Yaşamı sevme ve silinip gitmeme dürtün var senin..
diyorlar gibi geliyor bana..
gecen gün .. nefis ve aldatıcı kış güneşi altında yürürken o köşeden..
yine dikkatimi çekti..
ama bu kez sesin olmaması..
kimbilir güneşi görunce damlarda denizliklerde ısınmaya..
tüylerini kabartmaya mı gitmişlerdi..
ben hep soğuk havalarda mı geçiyordum ki ordan..
garsonlara sorayım dedim..
ama sesleri duyarken onlarla bu konuyu konuşmamıştım ki..
belki farkında bile değillerdi..
şu yukarda iki hatta üç ipucu var bu bloğun yazarının kimliği hakkında..
minicik şeylere önem verir.. sevinir..
minicik şeylerin verdiği mutluluğa alışmaz.. yokluğunu hemen kaybeder..
burda gevezedir ama gerçek hayatta pek rastgele iletişime girmez..
kaygiyi sevmem o yüzden yoluma devam ettim..
ama iki karar verdim..
işim ne olursa olsun.. kuşların sesini ilk yeniden duydugumda..
oturup bir kahve içecegim ve iki ..
garsonla konuşacağım.. neden oturduğumu söyleyeceğim..
kuşlar çağırdı diyeceğim..
Lalenin bir kac kez sözünü ettiği.. simonetta'nin bademleri kitabını alırken..

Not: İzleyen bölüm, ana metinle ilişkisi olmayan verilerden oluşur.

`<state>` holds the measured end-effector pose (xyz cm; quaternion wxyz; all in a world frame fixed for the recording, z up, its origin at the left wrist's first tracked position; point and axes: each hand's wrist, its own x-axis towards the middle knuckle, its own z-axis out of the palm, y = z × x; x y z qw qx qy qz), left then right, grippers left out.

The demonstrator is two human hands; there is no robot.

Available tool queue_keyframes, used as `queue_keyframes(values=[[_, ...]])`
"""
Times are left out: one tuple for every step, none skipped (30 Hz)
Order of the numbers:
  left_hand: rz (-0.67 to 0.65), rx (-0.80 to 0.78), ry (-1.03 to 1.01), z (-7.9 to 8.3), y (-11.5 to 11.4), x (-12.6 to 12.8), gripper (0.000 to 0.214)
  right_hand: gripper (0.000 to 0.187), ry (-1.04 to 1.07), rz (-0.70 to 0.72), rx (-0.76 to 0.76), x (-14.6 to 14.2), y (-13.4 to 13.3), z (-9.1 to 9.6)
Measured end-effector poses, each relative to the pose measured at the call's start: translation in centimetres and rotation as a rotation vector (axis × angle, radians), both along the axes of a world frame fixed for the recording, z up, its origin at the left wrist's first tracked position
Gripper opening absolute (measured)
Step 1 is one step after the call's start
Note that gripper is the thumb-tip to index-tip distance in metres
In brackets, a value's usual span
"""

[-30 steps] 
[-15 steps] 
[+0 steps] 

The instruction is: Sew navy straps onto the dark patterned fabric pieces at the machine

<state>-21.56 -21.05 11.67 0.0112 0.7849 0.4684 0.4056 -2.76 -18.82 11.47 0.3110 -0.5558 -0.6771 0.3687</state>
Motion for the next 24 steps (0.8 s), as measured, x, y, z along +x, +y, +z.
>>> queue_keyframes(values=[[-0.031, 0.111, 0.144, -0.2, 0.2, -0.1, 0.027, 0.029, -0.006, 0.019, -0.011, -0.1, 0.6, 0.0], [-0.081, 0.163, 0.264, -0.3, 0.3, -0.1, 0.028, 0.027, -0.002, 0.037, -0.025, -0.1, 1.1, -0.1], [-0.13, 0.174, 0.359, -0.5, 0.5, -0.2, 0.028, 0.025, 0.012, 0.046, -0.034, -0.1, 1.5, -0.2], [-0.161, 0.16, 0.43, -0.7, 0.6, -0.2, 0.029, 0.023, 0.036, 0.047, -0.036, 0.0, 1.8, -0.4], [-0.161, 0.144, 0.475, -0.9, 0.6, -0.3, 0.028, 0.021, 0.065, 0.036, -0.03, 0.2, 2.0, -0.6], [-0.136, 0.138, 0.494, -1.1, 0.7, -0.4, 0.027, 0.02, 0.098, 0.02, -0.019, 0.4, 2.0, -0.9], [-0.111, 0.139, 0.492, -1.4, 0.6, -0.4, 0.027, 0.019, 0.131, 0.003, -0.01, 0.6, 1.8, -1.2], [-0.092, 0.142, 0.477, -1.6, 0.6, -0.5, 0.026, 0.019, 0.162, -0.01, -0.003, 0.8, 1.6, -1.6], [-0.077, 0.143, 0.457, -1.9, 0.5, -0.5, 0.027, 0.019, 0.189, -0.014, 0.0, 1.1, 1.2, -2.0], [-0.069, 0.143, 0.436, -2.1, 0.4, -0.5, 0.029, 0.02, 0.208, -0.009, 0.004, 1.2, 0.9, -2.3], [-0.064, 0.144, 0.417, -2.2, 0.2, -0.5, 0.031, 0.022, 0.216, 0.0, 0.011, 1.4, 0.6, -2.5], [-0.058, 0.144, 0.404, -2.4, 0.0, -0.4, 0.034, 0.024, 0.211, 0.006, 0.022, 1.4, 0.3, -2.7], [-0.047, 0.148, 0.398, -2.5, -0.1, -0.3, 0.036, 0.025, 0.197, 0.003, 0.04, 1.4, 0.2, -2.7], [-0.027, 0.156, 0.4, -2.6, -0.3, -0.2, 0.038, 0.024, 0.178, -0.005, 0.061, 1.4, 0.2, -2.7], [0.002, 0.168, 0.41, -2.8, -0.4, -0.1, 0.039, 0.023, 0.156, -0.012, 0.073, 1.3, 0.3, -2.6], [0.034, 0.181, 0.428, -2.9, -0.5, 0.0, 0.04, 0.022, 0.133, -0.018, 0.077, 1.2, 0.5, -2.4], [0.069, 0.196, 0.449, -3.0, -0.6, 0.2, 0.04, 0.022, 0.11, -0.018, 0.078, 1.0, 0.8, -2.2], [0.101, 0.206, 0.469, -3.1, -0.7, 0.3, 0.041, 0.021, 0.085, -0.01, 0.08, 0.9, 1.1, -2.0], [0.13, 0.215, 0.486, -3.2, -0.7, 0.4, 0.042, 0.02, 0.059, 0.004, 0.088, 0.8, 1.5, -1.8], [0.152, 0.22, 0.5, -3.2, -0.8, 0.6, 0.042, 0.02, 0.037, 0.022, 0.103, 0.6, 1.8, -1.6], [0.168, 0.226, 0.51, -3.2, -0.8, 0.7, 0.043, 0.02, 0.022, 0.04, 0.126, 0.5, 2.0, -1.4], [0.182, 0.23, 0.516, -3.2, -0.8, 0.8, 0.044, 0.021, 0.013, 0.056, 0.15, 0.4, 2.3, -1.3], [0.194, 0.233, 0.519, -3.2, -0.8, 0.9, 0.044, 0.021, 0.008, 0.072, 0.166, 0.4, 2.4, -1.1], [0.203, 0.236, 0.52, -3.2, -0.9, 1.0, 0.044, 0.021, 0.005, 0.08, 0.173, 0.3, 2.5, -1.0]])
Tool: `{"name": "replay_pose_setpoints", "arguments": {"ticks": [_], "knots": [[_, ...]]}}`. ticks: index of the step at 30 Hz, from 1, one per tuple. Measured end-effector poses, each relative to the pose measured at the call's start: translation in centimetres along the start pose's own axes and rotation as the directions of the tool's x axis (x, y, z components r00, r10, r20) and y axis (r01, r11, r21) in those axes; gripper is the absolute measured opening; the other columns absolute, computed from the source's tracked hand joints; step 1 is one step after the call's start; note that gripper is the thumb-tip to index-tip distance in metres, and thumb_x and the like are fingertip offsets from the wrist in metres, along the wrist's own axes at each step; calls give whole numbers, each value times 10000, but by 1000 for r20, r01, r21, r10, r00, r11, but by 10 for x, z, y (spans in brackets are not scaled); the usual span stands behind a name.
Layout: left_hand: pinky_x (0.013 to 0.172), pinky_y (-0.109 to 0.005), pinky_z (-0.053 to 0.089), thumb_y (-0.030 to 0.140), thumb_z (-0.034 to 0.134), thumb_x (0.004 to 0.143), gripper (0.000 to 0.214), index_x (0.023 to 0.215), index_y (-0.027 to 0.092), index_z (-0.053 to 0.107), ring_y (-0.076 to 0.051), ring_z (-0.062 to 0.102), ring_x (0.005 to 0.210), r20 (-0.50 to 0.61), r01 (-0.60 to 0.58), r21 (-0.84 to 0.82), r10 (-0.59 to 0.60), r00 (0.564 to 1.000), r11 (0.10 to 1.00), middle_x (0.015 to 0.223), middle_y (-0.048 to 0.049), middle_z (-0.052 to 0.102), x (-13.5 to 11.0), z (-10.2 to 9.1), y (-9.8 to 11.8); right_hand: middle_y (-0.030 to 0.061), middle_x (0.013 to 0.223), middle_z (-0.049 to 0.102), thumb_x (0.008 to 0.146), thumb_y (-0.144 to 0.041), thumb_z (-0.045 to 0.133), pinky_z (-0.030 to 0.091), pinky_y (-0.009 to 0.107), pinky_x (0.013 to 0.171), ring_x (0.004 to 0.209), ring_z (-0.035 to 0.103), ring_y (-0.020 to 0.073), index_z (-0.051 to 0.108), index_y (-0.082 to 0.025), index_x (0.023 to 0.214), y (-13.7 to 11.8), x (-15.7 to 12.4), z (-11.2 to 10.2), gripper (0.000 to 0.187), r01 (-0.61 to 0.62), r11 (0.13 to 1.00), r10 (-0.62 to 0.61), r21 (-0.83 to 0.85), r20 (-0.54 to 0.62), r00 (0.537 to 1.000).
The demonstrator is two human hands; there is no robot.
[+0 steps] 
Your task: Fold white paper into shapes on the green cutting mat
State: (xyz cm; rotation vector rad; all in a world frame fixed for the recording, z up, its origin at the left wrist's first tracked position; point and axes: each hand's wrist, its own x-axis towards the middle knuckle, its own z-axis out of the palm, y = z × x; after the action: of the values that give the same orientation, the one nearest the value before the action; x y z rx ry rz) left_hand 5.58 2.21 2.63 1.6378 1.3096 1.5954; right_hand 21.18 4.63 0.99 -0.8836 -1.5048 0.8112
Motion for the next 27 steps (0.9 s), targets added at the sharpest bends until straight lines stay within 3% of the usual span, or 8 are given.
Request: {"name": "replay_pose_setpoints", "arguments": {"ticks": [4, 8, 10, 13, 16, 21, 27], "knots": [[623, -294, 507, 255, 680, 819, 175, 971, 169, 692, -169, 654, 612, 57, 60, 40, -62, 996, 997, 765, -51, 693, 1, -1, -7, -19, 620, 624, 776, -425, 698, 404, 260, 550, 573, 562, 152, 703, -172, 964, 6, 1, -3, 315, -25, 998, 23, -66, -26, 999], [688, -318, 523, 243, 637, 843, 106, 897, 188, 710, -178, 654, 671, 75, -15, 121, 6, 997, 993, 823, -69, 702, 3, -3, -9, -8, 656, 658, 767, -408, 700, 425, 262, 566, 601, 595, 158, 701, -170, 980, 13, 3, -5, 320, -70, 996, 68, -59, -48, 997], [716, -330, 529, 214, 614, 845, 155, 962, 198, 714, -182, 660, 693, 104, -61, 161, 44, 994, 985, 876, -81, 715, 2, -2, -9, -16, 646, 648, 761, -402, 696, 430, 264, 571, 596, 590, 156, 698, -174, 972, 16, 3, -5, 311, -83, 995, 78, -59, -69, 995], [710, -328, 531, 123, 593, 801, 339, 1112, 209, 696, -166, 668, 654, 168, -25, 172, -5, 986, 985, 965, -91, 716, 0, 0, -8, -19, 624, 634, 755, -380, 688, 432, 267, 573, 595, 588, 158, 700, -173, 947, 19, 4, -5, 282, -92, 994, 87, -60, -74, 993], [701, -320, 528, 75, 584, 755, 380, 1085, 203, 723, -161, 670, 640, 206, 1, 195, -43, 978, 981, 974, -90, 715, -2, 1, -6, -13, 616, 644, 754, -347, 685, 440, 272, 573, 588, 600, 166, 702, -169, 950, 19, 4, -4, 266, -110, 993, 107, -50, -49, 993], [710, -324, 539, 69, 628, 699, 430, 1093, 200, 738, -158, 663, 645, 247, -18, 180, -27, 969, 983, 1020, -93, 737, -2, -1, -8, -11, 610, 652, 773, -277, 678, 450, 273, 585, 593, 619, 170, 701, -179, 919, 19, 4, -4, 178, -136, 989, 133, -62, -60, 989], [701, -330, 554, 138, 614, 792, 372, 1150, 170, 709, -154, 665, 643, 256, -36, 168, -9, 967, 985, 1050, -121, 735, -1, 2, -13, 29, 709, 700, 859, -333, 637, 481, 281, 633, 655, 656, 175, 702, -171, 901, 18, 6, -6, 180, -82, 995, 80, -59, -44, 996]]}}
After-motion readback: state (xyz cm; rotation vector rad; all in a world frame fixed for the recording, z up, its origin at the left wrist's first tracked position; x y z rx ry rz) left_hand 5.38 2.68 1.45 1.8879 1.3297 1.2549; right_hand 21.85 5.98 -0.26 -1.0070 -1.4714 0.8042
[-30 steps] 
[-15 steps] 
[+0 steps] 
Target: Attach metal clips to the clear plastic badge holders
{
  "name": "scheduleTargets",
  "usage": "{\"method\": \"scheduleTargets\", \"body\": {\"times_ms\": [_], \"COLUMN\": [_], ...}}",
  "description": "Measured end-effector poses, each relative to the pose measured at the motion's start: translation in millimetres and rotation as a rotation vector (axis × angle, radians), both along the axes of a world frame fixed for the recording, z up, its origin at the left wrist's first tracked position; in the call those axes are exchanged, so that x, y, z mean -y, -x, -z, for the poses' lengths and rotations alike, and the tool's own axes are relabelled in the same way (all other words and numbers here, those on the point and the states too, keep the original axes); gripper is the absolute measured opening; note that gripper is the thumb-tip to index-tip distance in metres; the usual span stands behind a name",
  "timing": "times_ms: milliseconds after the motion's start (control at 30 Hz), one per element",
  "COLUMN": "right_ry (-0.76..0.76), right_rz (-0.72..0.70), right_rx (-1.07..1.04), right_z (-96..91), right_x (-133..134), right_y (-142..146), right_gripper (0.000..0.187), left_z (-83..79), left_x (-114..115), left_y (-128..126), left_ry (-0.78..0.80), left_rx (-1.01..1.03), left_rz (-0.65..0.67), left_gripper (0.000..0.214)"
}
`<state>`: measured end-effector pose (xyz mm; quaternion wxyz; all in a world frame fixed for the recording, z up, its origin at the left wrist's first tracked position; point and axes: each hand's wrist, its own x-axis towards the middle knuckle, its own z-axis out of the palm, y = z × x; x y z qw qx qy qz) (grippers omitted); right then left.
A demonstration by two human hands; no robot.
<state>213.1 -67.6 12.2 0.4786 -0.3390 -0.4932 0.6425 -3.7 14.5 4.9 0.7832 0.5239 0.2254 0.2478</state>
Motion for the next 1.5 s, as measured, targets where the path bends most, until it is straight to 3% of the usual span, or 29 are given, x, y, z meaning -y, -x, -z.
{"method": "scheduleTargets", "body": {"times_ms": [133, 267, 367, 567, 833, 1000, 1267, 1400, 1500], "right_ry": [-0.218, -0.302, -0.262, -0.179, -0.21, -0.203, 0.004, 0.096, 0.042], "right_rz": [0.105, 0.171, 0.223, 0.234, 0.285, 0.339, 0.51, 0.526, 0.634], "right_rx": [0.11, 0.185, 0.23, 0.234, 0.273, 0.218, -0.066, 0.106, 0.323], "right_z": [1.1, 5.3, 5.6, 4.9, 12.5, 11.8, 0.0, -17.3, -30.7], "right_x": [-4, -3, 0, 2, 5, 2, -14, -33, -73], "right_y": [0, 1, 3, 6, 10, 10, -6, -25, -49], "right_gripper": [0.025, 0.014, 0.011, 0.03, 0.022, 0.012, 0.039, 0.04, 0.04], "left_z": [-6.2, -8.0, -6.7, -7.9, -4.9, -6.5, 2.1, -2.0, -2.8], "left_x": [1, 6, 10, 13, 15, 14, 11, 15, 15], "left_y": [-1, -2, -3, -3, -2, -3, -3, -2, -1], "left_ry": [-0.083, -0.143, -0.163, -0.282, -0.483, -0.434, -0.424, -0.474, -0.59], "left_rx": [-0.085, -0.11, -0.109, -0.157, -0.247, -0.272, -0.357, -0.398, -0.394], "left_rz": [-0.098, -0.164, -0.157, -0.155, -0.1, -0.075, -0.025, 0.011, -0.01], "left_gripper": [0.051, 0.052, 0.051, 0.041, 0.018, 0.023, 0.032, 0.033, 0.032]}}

bazen böyle tuhaf kararlar verdiğim icin..
annesinin ağacının son ürünü olan kayısıları sonsuzlaştırırken bizi ordan oraya sürükleyeceği vadedilen kitabı da aldım..
badem ve kayısı.. ve iki kadın öyküsünün iyi bir çift olacağını düşündüm..
bir selçuk altun kitabını bitirince başlanacak kitabı ararken daha entelektüel gezinimler vadediyor diye..
yakındaki uzak'ı.. seçtim.. kayısılı kitabı seçtim..
bu da bu bloğun yazarının tuhaf taraflarından biri işte..
çağrışımlar ve rasgele yolculuklar..
kendine ait bir odayı okurken kendi iç sesimi.. ve bir kızkardeş bulduğum gibi..
bu kitabı okurken de.. annemle arada kalan son bir kaç çetrefili..
ve zor bir ergenlik sonrası oluşmakta olan çekirdekle aramdaki bazı çatışmaların kaynağını buldum..
ve yeni bir kızkardeş buldum..
sonra tabii şaşmaz şeyi yaptım..
yazarın peşine düştüm..
Feysimin bukunda arkadaş oldum..
saglam bir insan hakları ve kadinın insan haklari fikir insanı..
ümit veren biri..
dürten baştan çıkaran.. biri..
bu sabah.. feysden eklediği mutfak masasından internet üzerinden yaptığı söyleşi linkinı tıkladım..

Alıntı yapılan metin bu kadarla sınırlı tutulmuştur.